The pesky mosquito may be your worst summer enemy but for evolutionary ecologist Katie S. Costanzo, PhD, it is her best friend. Costanzo studies the natural history of the blood-sucking insects to better understand the implications they have on human health. In her lab at Canisius, she is currently examining how climate influences traits in mosquitoes that can affect the epidemiology of diseases they carry. Costanzo’s research focuses on Aedes mosquitoes, which carry dengue disease.
“Mosquitoes spread such deadly illnesses as yellow fever, malaria and West Nile virus,” says Costanzo, who adds that the United States recently documented its first cases of dengue disease, acquired in Florida. “Interestingly, mosquitoes’ immune systems don’t succumb to the diseases they carry. If scientists can figure out why, they may learn how to treat or prevent humans from being affected.”
For clues to this mystery, Costanzo studied the impacts of viruses on the mosquitoes that carry them, during her postdoctoral work at the University of Illinois. She currently raises the insects, from larvae to adulthood, in a climate-controlled room in the Health Science Building.
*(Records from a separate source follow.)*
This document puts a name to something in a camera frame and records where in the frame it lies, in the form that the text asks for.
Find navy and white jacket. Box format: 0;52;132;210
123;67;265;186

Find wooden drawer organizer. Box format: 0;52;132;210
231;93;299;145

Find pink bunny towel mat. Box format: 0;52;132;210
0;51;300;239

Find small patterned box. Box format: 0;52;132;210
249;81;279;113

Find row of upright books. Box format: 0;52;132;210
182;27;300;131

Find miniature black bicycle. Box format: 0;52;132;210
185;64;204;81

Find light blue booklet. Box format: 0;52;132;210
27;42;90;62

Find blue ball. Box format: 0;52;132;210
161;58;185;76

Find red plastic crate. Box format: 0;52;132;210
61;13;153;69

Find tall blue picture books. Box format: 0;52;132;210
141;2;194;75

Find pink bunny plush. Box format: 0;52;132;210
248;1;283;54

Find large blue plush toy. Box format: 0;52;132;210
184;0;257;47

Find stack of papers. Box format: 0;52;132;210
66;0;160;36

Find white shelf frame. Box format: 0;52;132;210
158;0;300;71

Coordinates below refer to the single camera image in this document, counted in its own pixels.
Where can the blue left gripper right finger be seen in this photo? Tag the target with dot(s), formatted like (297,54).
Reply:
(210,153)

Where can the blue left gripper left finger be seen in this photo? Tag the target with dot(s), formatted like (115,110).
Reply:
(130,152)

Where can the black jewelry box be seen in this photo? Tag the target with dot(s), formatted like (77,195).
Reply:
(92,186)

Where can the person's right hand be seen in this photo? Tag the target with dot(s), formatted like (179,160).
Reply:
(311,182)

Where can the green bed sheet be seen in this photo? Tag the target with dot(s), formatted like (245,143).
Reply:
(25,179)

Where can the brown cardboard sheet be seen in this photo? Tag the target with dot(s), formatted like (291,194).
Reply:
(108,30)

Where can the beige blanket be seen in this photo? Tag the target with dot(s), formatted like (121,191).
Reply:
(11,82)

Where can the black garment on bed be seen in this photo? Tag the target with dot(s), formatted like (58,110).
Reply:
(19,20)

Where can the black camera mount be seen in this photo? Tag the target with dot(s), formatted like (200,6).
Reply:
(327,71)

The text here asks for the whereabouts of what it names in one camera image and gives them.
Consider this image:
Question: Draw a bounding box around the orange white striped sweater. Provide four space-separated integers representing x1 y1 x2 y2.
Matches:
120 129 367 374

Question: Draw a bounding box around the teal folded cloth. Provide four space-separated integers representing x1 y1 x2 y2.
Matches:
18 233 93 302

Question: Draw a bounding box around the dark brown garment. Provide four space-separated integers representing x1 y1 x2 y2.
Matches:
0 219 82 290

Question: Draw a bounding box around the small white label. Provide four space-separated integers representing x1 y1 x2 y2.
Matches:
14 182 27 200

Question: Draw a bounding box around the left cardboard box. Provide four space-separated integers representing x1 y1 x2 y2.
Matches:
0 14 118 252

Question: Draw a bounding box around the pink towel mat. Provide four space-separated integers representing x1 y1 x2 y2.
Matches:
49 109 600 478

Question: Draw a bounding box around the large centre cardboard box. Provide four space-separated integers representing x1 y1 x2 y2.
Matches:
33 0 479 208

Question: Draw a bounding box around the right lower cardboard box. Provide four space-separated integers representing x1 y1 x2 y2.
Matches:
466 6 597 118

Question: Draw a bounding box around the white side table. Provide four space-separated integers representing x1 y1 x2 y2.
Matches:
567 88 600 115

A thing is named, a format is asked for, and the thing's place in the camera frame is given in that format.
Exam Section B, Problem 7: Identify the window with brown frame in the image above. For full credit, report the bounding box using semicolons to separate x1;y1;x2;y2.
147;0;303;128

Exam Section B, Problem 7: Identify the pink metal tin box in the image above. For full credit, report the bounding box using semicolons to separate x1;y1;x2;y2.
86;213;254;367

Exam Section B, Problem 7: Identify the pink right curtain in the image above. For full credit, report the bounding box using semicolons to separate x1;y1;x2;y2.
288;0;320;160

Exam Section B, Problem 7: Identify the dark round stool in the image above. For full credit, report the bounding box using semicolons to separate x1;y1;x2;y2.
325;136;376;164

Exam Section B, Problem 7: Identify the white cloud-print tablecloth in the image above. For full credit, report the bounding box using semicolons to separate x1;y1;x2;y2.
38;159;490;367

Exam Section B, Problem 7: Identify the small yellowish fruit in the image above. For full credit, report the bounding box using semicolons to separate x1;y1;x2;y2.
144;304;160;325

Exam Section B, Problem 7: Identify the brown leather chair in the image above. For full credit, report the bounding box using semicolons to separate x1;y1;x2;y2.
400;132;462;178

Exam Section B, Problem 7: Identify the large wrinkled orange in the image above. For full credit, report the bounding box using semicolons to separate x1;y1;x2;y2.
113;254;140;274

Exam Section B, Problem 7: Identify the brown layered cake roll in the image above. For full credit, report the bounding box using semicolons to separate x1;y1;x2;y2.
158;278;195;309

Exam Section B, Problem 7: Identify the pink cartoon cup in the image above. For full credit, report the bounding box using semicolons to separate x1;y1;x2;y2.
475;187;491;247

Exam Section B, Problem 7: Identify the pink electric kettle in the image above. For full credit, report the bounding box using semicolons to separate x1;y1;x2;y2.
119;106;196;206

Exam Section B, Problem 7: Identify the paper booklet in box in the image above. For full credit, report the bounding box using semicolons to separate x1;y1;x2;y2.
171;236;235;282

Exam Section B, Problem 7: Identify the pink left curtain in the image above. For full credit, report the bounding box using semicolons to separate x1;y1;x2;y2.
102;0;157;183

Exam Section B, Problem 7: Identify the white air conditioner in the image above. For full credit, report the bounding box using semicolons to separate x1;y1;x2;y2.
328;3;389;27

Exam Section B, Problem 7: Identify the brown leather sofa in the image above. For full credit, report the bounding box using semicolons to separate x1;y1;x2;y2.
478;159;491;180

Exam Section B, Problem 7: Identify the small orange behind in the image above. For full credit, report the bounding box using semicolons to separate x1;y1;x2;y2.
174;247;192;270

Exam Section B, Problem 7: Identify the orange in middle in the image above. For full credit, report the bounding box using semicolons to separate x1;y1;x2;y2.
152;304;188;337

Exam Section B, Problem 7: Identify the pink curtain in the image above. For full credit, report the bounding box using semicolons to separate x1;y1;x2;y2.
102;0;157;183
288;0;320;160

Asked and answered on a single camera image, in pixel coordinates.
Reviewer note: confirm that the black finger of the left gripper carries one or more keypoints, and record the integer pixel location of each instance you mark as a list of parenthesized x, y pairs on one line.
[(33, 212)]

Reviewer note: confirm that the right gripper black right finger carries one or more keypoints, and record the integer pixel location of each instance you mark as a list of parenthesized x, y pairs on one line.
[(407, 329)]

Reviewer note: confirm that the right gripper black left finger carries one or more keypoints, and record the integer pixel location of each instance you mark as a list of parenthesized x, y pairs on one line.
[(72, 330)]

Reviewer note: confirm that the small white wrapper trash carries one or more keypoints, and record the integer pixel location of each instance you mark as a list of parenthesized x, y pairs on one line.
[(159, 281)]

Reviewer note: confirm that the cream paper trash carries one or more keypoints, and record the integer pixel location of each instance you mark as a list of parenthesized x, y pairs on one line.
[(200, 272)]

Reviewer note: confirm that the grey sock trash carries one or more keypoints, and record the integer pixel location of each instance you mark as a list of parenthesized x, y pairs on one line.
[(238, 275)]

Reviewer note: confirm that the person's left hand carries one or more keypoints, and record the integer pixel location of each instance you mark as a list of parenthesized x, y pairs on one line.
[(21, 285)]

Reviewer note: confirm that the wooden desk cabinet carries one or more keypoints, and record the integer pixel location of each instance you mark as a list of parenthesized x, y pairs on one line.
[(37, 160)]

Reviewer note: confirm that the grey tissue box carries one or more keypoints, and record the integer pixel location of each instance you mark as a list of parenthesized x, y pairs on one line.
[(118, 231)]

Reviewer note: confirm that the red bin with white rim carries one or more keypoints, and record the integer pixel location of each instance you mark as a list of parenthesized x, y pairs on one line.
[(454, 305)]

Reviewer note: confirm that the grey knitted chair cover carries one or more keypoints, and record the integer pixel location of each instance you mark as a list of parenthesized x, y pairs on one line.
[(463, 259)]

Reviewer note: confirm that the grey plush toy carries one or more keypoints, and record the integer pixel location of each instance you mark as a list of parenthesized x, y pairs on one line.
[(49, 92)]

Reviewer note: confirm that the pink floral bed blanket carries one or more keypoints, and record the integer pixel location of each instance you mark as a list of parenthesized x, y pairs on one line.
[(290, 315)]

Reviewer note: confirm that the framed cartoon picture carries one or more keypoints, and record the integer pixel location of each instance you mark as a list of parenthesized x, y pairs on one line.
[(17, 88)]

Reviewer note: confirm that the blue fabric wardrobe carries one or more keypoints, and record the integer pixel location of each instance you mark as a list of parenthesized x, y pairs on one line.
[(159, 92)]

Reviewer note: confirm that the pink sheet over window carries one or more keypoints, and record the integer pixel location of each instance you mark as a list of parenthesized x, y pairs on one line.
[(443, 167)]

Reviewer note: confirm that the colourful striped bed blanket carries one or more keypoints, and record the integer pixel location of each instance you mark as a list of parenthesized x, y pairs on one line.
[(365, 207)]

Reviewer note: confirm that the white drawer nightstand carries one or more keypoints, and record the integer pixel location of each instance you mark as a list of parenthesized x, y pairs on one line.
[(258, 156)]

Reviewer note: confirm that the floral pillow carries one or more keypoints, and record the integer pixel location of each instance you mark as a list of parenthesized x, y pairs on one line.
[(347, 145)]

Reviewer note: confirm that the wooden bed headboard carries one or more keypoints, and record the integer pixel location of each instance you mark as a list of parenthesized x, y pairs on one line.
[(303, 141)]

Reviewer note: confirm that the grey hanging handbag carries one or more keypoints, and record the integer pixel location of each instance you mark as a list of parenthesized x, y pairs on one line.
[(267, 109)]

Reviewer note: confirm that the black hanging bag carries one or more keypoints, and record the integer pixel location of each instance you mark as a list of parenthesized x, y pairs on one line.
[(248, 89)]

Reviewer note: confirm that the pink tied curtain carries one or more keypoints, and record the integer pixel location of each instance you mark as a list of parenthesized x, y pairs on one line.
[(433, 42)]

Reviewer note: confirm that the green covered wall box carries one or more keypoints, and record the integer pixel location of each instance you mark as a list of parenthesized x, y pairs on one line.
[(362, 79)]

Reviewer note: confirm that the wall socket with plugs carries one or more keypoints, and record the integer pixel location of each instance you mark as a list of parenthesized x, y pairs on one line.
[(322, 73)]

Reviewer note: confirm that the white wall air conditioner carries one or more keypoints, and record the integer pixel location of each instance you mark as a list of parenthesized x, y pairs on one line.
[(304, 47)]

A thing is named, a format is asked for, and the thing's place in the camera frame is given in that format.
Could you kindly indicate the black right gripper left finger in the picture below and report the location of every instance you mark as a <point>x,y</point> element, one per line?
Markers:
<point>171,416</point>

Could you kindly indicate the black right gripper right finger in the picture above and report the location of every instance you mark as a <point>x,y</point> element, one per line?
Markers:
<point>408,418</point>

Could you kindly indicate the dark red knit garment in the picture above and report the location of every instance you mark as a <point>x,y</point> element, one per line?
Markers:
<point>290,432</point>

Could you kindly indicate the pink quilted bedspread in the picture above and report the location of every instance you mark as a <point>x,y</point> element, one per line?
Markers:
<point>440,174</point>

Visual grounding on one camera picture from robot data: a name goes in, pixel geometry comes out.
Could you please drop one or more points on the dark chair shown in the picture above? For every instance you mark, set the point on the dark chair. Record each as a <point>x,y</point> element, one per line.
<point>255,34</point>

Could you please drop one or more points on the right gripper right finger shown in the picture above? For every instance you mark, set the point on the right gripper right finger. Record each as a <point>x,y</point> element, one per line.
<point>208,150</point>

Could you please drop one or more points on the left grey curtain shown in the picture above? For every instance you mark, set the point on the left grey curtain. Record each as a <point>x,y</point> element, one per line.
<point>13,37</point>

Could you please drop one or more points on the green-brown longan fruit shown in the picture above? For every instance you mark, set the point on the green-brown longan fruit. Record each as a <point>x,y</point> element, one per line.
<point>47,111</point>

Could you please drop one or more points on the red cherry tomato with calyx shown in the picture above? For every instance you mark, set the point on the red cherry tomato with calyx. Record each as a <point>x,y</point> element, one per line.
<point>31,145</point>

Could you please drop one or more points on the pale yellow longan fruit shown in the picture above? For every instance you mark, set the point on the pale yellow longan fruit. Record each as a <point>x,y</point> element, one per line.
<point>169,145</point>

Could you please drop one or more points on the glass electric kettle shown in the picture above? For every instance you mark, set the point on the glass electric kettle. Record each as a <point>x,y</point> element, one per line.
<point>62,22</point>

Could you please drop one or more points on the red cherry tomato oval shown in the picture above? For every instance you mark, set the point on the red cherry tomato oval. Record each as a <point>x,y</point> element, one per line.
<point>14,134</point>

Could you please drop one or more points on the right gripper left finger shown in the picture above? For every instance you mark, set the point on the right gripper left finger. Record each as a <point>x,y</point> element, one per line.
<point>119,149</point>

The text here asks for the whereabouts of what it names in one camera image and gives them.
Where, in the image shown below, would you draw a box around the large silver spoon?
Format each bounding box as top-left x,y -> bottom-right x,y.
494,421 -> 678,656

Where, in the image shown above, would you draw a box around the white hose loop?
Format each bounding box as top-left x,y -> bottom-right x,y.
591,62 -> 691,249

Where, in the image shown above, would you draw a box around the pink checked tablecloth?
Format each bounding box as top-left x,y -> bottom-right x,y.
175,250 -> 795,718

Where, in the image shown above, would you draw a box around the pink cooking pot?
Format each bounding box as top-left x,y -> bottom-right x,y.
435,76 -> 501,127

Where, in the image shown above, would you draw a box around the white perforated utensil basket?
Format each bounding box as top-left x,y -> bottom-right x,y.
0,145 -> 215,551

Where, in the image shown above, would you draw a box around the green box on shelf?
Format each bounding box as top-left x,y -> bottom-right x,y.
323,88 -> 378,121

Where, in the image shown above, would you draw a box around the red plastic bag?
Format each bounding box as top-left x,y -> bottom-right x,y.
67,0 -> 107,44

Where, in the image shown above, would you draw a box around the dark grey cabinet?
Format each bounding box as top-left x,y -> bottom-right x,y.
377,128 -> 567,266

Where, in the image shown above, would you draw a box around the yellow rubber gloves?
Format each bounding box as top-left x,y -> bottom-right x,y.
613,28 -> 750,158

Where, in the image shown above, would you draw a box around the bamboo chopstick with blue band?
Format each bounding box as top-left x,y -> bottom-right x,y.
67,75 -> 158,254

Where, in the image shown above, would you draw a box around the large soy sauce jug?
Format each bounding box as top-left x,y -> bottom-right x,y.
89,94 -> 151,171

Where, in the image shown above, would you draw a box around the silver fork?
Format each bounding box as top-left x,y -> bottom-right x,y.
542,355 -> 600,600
Costanzo enlists the help of undergraduate biology students, who learn how to collect, analyze and document data alongside her.
“I want to be more than a professor to my students. I want to mentor them in the same way I was mentored.”
Costanzo originally flirted with the idea of studying more “warm and fuzzy” creatures, as an undergraduate biology major at SUNY at Oswego. But an entomology professor took Costanzo under his wing and she has been bitten by mosquitoes ever since.
Costanzo holds a BS in biological sciences, with a concentration in zoology, from SUNY Oswego; an MS in biological sciences, with a concentration in conservation biology from Illinois State University, and a PhD in biology sciences from SUNY Buffalo.